Christian jadeó, sin poder dar crédito a lo que escuchaba. ¿Otro planeta de origen? ¿Crímenes intergalácticos? ¿Humanos con poderes supernaturales? Todo sonaba tan extraño, y a la vez tan lógico. El relato de los seres extraños coincidía con todas las teorías de conspiración que hablaban de visitas extraterrestres en la antigüedad… ¿Y si fueron ellos? ¿Y si nunca fueron extraterrestres? ¿Y si fueron humanos los que ayudaron a prosperar a las antiguas civilizaciones? ¿Y si lo hicieron para asegurarse que la raza humana sobreviviera al nuevo y hostil ambiente que los recibió en la Tierra?

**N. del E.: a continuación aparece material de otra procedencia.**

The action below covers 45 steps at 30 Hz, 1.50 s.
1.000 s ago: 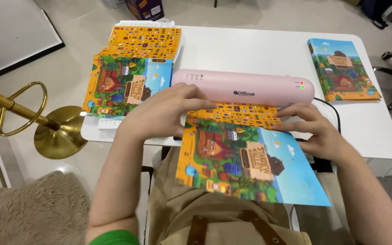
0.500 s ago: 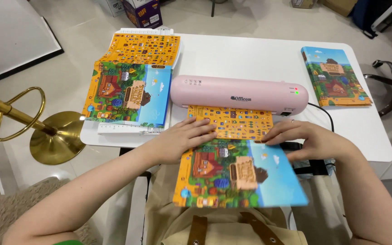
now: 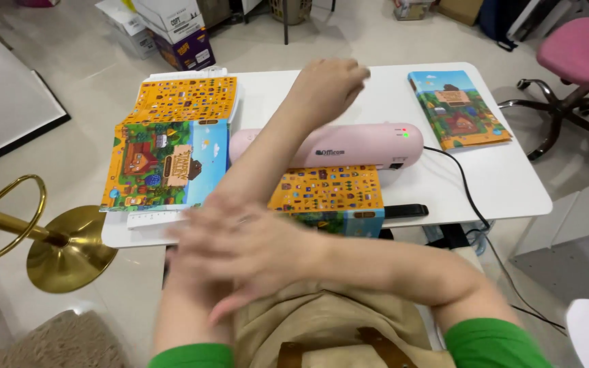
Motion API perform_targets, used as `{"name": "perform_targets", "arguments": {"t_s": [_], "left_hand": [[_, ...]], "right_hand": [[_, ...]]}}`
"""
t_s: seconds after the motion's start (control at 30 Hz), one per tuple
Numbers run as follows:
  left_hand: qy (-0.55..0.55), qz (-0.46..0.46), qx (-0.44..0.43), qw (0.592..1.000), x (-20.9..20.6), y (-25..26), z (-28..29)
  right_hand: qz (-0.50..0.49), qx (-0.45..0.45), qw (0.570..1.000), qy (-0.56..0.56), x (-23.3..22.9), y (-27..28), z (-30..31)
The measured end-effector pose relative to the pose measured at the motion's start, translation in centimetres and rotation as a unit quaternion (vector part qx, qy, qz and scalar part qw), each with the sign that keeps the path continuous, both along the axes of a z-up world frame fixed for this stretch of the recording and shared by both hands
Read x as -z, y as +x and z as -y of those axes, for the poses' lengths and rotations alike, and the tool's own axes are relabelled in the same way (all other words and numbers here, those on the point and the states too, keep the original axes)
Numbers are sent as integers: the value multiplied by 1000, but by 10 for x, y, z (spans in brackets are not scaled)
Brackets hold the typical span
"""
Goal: Laminating printed guidebook covers using a portable laminating machine on a desk.
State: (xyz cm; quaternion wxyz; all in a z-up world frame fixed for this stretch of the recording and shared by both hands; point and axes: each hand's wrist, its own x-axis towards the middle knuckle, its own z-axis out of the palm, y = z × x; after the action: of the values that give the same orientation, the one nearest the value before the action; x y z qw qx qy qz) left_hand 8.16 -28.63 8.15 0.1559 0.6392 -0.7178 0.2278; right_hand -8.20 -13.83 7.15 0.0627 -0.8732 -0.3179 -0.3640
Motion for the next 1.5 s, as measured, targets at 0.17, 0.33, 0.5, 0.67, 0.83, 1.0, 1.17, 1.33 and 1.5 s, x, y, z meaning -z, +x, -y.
{"name": "perform_targets", "arguments": {"t_s": [0.17, 0.33, 0.5, 0.67, 0.83, 1.0, 1.17, 1.33, 1.5], "left_hand": [[46, -101, -13, 994, 68, 47, 56], [57, -199, -78, 975, 79, 47, 47], [35, -181, -96, 978, 79, 51, 48], [30, -134, -98, 986, 67, 46, 36], [131, -172, -83, 973, -1, 15, -75], [137, -216, -100, 961, -12, -3, -164], [173, -200, -120, 957, 41, -11, -165], [163, -158, -123, 966, 51, -4, -155], [197, -165, -148, 955, 46, 6, -144]], "right_hand": [[-11, -75, 993, 89, 5, 27, -25], [96, -28, 983, 155, 16, 45, -30], [120, 2, 976, 182, 8, 44, -33], [87, -17, 971, 220, 11, 42, -18], [66, 90, 986, 126, -37, -1, 98], [-15, 253, 953, 163, 12, -18, 260], [-244, 322, 880, 249, -3, 13, 270], [-485, 372, 736, 292, -3, 43, 244], [-495, 388, 717, 301, -1, 44, 248]]}}
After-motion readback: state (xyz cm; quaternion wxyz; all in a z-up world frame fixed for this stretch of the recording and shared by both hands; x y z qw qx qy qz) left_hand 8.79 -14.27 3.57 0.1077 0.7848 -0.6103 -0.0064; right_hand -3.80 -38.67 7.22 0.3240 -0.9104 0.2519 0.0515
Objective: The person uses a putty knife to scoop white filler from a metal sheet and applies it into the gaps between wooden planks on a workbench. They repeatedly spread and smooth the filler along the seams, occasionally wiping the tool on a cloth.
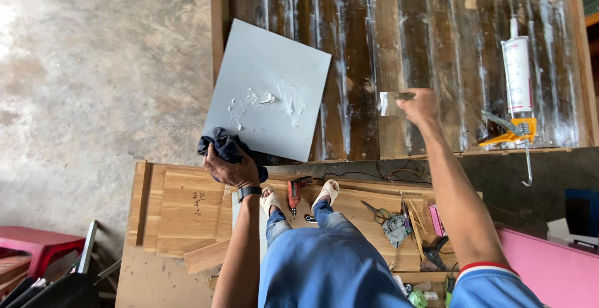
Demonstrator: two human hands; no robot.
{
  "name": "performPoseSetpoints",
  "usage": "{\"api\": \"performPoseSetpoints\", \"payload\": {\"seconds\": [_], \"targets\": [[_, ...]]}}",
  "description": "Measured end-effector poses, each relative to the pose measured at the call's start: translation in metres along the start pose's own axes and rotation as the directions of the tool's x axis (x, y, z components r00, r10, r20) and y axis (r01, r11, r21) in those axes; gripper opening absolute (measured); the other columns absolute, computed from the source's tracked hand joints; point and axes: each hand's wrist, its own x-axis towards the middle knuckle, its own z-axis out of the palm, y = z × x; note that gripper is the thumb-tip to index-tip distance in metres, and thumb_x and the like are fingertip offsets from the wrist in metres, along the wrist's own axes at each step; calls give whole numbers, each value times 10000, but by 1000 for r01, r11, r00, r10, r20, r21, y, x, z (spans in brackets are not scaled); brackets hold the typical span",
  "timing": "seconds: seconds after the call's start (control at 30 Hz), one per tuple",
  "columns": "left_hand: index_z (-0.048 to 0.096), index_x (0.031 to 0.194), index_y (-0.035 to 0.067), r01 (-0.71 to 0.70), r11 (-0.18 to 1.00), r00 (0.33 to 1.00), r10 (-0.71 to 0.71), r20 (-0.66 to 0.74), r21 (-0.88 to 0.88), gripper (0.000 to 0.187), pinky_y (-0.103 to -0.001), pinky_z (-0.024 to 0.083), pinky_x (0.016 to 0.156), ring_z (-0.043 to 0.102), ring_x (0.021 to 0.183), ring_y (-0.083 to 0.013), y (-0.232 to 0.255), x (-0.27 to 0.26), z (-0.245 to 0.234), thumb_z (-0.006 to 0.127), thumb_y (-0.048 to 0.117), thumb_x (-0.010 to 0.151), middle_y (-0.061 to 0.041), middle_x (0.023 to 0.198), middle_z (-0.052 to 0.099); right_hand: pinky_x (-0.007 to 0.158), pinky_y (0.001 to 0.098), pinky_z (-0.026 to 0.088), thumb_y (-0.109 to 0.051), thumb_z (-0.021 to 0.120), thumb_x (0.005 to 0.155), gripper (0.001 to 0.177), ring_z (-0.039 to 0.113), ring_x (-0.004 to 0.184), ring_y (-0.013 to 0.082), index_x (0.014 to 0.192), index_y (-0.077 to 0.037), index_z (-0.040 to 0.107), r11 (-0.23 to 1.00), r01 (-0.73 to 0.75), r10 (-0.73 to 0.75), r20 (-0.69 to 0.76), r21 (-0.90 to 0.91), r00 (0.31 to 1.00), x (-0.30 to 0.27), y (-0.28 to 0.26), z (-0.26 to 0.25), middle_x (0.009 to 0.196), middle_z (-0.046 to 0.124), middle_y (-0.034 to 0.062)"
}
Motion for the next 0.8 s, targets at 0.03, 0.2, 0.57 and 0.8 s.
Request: {"api": "performPoseSetpoints", "payload": {"seconds": [0.03,0.2,0.57,0.8], "targets": [[601,1341,115,-2,1000,1000,2,3,-3,557,-493,489,980,623,1105,-427,0,-1,0,790,222,827,-178,1174,606,467,381,616,-92,874,760,439,722,738,387,1184,-79,763,1000,-3,3,-4,1,1000,1,1,6,1015,681,307],[580,1362,93,-11,1000,1000,11,12,-4,575,-499,475,989,606,1121,-445,0,-1,1,787,205,837,-196,1192,592,853,411,601,-334,787,805,244,745,978,301,1045,-375,808,865,161,-155,51,-476,987,-9,-20,23,1037,773,-14],[577,1374,96,10,1000,999,-11,45,10,593,-495,468,1011,600,1141,-439,-1,-1,0,786,204,830,-191,1209,577,864,487,596,-196,671,880,281,736,1008,379,1108,-293,802,848,148,-150,37,-508,988,10,-57,31,1082,773,138],[593,1365,121,39,999,999,-39,16,13,607,-472,466,1025,603,1156,-416,-9,-5,7,806,200,801,-176,1223,583,817,480,607,-138,680,819,272,755,931,363,1026,-248,817,777,230,-247,51,-586,968,54,-42,61,907,785,111]]}}
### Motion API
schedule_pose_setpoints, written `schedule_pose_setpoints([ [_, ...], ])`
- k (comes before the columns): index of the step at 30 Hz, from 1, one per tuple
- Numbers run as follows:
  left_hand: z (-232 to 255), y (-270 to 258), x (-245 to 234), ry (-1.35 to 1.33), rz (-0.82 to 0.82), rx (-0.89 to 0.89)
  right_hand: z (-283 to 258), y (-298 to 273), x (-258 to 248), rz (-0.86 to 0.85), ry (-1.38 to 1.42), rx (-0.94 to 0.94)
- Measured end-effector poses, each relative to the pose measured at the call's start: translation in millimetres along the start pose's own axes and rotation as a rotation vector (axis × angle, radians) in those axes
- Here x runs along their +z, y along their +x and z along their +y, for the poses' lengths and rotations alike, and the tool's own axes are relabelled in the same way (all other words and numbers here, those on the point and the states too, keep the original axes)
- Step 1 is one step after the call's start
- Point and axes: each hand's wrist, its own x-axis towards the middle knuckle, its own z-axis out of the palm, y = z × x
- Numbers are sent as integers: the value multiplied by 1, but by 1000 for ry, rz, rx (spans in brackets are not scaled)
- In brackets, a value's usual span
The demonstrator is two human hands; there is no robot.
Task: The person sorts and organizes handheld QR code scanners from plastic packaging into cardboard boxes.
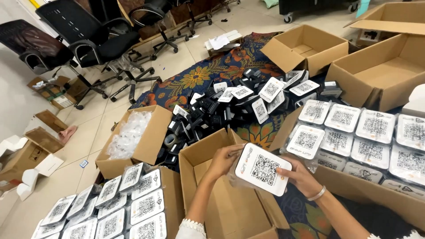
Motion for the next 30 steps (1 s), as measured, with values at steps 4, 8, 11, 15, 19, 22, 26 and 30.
schedule_pose_setpoints([
  [4,-34,7,6,131,154,539,-4,0,14,-91,-199,17],
  [8,-12,-29,6,369,315,703,-3,4,20,21,-216,53],
  [11,-21,-38,15,560,334,600,9,8,22,104,-261,7],
  [15,-65,-32,35,956,533,727,23,6,42,250,-272,-80],
  [19,-76,-43,53,1061,580,831,27,4,54,372,-112,-69],
  [22,-79,-53,67,1054,584,874,36,10,51,432,56,-41],
  [26,-90,-60,97,992,480,951,56,14,53,339,159,109],
  [30,-126,-70,137,839,434,1074,89,23,47,313,414,215],
])
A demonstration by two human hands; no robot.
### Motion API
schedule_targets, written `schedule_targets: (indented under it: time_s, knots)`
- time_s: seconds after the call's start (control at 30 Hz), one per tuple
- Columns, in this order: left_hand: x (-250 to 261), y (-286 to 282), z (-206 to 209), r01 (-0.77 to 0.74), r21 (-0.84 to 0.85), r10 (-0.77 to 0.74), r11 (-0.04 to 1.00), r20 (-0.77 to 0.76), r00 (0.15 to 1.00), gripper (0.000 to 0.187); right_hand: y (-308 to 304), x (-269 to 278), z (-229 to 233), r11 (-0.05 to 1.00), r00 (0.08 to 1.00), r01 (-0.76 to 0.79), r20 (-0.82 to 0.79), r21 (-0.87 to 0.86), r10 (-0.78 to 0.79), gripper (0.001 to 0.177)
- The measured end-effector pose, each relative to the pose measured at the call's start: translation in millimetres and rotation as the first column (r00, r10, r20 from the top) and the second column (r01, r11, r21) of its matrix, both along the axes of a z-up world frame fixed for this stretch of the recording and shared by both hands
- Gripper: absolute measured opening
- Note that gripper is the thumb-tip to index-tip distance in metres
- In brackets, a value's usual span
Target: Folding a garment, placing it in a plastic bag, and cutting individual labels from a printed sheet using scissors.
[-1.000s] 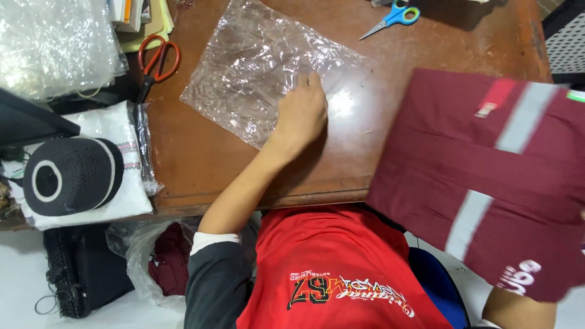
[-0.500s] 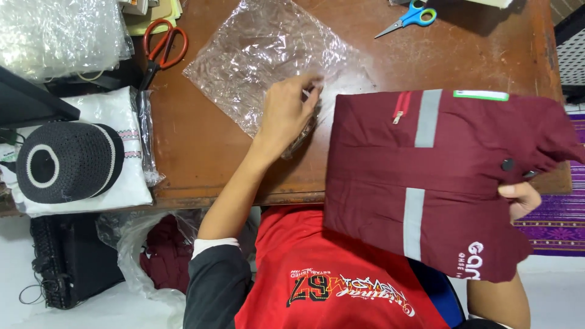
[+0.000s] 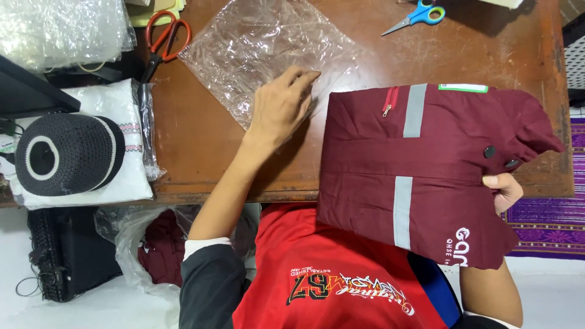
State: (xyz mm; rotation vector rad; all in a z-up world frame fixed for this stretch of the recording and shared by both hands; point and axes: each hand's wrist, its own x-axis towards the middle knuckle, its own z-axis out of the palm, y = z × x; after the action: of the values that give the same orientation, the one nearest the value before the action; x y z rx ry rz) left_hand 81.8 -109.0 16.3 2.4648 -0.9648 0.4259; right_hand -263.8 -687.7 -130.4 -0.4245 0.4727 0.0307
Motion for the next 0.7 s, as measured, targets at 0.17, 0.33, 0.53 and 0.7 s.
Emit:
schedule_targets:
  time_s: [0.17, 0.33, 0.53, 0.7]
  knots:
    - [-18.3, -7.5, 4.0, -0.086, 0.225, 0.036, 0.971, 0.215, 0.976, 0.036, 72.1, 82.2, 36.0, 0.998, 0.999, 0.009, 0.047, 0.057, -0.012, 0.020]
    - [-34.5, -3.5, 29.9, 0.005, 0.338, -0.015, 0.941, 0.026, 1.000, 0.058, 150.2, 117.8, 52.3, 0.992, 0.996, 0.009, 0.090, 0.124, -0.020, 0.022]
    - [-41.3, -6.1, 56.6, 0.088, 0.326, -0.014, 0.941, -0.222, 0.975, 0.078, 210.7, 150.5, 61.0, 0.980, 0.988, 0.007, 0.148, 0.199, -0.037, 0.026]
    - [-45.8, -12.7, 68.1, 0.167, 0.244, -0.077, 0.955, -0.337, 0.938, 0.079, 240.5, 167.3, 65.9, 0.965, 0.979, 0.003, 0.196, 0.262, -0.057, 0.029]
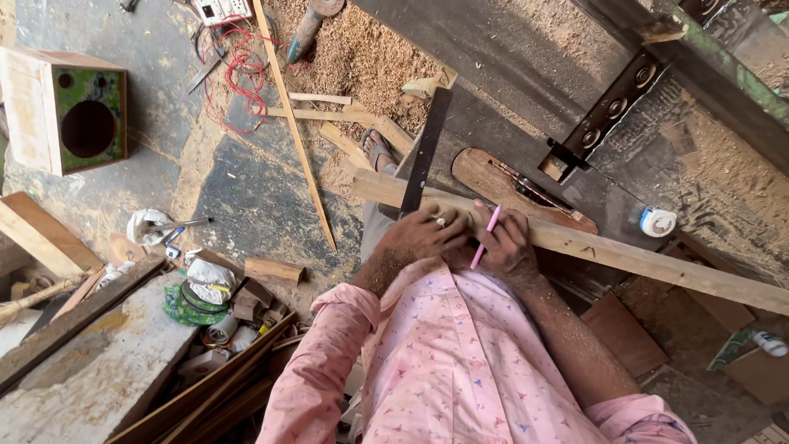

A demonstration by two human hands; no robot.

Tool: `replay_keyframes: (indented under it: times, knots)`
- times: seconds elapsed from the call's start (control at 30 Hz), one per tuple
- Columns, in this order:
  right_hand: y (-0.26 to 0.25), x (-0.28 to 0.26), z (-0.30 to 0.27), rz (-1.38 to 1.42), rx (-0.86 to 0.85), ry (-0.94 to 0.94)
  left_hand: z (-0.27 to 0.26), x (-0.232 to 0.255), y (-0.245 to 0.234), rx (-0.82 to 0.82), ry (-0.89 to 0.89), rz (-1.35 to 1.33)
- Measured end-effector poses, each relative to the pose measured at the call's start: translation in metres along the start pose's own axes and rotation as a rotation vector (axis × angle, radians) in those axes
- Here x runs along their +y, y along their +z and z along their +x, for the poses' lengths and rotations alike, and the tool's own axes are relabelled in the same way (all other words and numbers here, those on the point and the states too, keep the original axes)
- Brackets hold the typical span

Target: The person measures and marks a wooden plank using a tape measure and a pencil. They use a try square to draw straight lines on the wood, ensuring precise measurements for cutting.

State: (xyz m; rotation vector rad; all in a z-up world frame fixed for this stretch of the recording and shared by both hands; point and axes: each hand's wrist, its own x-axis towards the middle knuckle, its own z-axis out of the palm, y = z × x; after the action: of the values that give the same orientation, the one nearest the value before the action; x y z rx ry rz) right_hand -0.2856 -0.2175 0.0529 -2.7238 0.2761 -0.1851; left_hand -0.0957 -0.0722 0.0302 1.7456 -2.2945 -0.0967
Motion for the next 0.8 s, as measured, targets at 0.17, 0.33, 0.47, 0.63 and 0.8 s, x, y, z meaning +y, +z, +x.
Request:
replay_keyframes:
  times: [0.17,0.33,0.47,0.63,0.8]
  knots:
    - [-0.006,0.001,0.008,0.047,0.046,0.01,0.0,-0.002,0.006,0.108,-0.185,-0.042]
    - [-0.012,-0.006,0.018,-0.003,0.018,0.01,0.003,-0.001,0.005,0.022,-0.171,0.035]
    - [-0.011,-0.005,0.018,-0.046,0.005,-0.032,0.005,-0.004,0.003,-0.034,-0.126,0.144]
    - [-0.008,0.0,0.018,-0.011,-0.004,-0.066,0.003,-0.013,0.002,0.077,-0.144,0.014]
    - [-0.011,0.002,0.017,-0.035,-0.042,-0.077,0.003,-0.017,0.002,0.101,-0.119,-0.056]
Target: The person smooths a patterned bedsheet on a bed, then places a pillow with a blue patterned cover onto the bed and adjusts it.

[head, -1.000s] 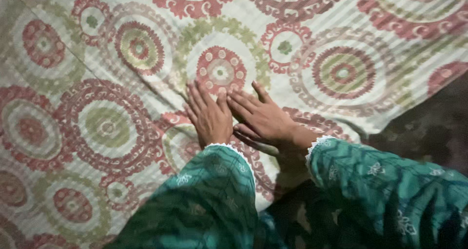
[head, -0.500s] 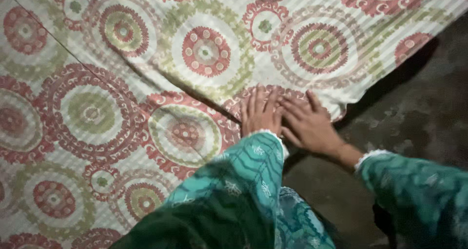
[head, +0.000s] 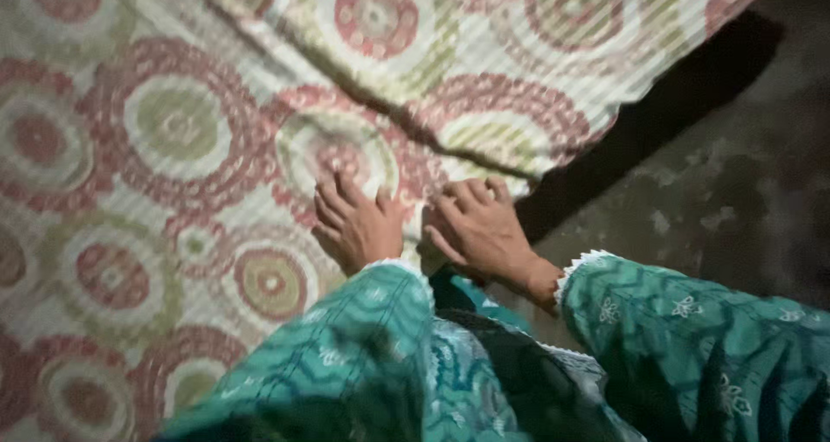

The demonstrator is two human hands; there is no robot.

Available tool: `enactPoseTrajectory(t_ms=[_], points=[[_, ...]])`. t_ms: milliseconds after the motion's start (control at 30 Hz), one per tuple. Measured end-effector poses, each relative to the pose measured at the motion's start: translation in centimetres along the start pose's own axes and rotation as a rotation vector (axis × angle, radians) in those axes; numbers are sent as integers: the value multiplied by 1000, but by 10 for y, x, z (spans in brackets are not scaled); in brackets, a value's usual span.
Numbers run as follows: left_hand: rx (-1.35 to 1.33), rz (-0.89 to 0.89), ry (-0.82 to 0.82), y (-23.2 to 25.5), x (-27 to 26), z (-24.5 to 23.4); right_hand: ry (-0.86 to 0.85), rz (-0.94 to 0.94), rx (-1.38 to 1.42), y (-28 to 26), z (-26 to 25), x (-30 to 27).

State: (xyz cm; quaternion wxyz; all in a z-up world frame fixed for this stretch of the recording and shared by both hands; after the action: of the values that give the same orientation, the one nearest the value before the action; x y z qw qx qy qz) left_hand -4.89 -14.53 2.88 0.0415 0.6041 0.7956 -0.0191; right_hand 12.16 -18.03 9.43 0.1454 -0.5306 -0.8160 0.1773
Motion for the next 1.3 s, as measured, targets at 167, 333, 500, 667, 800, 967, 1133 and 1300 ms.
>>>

Su cabeza daba vueltas, pero, finalmente una sola pregunta condensó todos sus pensamientos.

—¿Por qué yo? — preguntó, ganándose una sonrisa de parte de sus captores.

—Porque eres uno de los elegidos— afirmó el chico joven— Tienes el honor de ser uno de los primeros rescatados…— el pecho de Christian se llenó de orgullo. Era un elegido. Alguien importante, alguien valioso. “Chúpate esa, jefe”, pensó salvajemente, sonriendo muy amplio.

—Entonces, díganme qué debo hacer…— pidió ante el beneplácito de los hombres. Le indicaron con un gesto que los siguiera y Christian obedeció de inmediato, caminando con el rostro en alto y el pecho henchido de orgullo. Los hombres compartieron una mirada y sonrieron por lo bajo.

—Qué sencillo es engañarlos…— afirmó Kael en la mente de su compañero.

—Silencio, tonto. No queremos que se asuste. Su carne se vuelve amarga cuando mueren asustados…— reclamó Vialen y el más joven asintió, siguiendo alegremente a la cena en dirección a la sala de preparación.